Parental absence theories often refer to the lack of paternal authority. Although information on the role of fathers as child care providers has increased in recent years, and despite a social shift whereby men are expected to assume more direct responsibility for child care, studies of father-child interactions and their consequences are sparse. However, research is beginning to indicate benefits of positive father involvement, such as engagement, accessibility and responsibility (Lamb, Pleck, Charnov and Levine 1987), for specific types of child outcomes. These effects can be direct, arising from children's experiences and activities with fathers, or may be mediated through the psychological or instrumental support provided to the mother, or through provision of financial assistance. However, more information is required about the nature and consequences of father involvement for children, particularly among traditionally understudied family arrangements.

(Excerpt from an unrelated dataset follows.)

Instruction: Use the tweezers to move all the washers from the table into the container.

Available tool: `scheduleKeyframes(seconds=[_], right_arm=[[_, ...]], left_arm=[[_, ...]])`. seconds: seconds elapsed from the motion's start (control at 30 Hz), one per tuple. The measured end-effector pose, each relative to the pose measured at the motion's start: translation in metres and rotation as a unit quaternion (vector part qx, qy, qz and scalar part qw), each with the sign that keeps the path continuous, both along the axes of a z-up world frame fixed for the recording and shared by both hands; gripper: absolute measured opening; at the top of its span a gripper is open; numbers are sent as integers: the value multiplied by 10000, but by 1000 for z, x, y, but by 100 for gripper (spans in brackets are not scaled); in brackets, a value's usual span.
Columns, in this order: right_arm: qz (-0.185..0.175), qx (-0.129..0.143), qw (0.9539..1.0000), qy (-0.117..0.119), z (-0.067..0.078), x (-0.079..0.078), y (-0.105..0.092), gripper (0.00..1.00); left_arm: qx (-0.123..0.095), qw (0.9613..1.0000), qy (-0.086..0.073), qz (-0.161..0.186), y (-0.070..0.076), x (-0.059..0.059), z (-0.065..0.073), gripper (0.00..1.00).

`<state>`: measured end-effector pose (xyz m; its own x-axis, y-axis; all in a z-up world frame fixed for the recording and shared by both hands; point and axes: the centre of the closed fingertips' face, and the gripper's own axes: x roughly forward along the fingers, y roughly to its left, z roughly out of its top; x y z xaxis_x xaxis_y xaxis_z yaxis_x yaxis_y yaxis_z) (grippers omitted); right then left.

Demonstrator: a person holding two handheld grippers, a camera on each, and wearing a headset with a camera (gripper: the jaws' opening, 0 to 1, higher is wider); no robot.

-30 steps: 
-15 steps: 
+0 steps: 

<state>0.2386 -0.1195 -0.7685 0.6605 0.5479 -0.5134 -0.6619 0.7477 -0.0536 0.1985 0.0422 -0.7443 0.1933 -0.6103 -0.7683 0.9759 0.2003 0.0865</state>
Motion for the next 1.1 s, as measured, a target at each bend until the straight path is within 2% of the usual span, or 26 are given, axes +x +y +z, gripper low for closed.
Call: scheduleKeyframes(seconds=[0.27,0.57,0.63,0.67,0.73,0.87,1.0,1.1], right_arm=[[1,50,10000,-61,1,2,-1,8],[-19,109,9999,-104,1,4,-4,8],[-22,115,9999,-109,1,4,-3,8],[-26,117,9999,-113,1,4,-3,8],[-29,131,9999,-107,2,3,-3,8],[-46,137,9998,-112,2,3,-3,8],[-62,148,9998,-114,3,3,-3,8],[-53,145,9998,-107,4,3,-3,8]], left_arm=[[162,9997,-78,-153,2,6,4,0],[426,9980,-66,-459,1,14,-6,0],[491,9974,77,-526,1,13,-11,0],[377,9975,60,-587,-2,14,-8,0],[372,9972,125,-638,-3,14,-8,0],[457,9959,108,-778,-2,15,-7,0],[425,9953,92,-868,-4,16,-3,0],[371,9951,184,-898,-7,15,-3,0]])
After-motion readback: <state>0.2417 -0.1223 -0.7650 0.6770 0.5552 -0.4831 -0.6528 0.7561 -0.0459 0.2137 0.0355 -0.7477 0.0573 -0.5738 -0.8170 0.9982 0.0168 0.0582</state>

Given that the sequelae of family change is not adequately explained by parental absence or parental loss frameworks, it is necessary to explore what alternative explanations have to offer.

Family process models

Studies that suggest increases in the risk for child adjustment problems as the result of family membership cannot easily explain why children experience these outcomes. If we are to clarify the mechanisms behind increased rates of adjustment problems reported in single-parent and stepfamilies, these sources of risk must be examined. In order to understand how family structure influences outcomes in Australian children we need to look beyond structural characteristics of families and consider the resources and contexts within which relationships are established and the effective nature of those relationships.

As noted above, family structure itself does not automatically result in negative impacts on child wellbeing. Research that adopts a main effects model, or examines family structure as a direct causal influence on aspects of child functioning, fails to control for crucial intra-familial processes (such as parenting style and monitoring) and extra-familial contexts (such as economic stress and discrimination). Studies that have attempted to disentangle family structure from other factors tend to suggest that there are no simple causal relationships between family structure and child wellbeing.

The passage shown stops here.